Various other attractions have been installed and subsequently removed from the park, including a paddling pool, a museum and, from 1982 to 1993, a retired and modified Vickers Viscount 701 airplane. The aircraft had its wings cut short and was marked "Saltwell Airways".

==Awards and usage==

Upon opening, Saltwell Park was also called 'The People's Park' and the name is still used locally today. Today, the park is a green lung in the centre of the Metropolitan Borough of Gateshead which attracts over two million visitors a year. In 2005 it was named "Britain's Best Park". In 2006 the park was chosen as Civic Trust Park of the Year and received a Gold Laurel Award from the Institute of Maintenance and Building Management. The park has won a Green Flag Award every year since 2006 and was in 2013 re-listed as one of fifty-five Green Heritage sites in the UK.

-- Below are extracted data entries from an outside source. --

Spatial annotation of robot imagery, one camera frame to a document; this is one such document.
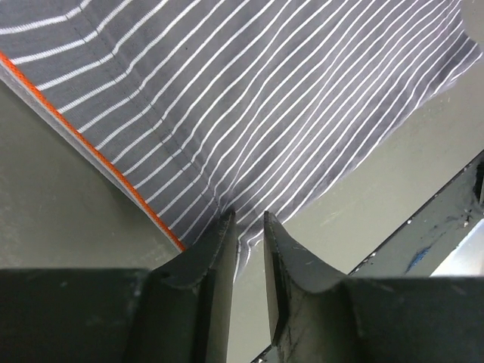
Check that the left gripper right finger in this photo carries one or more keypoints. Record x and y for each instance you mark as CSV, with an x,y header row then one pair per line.
x,y
319,314

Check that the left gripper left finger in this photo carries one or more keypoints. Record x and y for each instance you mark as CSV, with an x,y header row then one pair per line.
x,y
179,312

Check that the grey striped underwear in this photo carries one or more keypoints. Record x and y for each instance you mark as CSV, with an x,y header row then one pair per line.
x,y
193,108

The park has long been a hub of local social activities and events. A public firework display was first held in 1883, the first circus was hosted in 1886 and the Holidays at Home programme was conducted there during World War II - from September 1942 to the end of the war, families and American G.I.s could enjoy donkey rides, dancing, brass bands and gymnastic events. A bonfire night fireworks display has been held at the park for many years, one of three public displays in Gateshead (the other two are at Barmoor in Ryton and Oliver Henderson Park in Leam Lane). This event has grown into one of the largest displays in Tyne and Wear and is attended by thousands of people. In October 2012, Saltwell Park was the site of the first British Legion Field of Remembrance in North East England. Around ten thousand crosses were planted in Saltwell Grove. An Enchanted Parks event was hosted for the seventh consecutive year in December 2012. This is a collection of winter-themed visual arts, sculpture and interactive features which attracts around 14,000 visitors every year. An annual sculpture day has been held at the park for twenty-seven years and members of the public are invited to build themed sculptures under the supervision of local professionals. The 2012 renewal, themed "Wonders of the World", was held in Saltwell Grove and attracted hundreds of families.

Saltwell Park has hosted a Race for Life - a national fundraising event for women only, organised by Cancer Research UK - for a number of years. The 5 km course has been attempted by over 8,000 competitors in the last three years, with the latest renewal held in May 2012. On 21 March 2010 the park hosted a fundraising day in support of Sport Relief, a bi-annual charity event organised by the BBC. Three fun runs around the boating lake attracted over 4,000 participants in total, including Jayne Middlemiss, Andrew Hayden Smith and Futureheads guitarist David Craig. Local athletics club Saltwell Harriers have hosted an annual 10 km race in and around Saltwell Park since 1911. Named the Ronnie Walker Saltwell Road Race since 2010 in honour of the long-standing club president, it is the oldest road race in England. 1984 Olympic silver medallist Mike McLeod won the race for 16 consecutive years between 1974 and 1990. In November 2012 a "green gym" was opened at the park. Fitness equipment was installed near the tennis courts in the Northern Fields section of the park and is available for use by the public free of charge. This is one of only two such outdoor public gyms in Gateshead, the other being opened simultaneously at Windy Nook Nature Reserve. A Parkrun takes place every Saturday morning at 9 am starting and finishing at the South Pavilion. As well as physical health, the park is now home to the Recovery College Collective, a peer led mental health charity offering informal drop ins and creative workshops.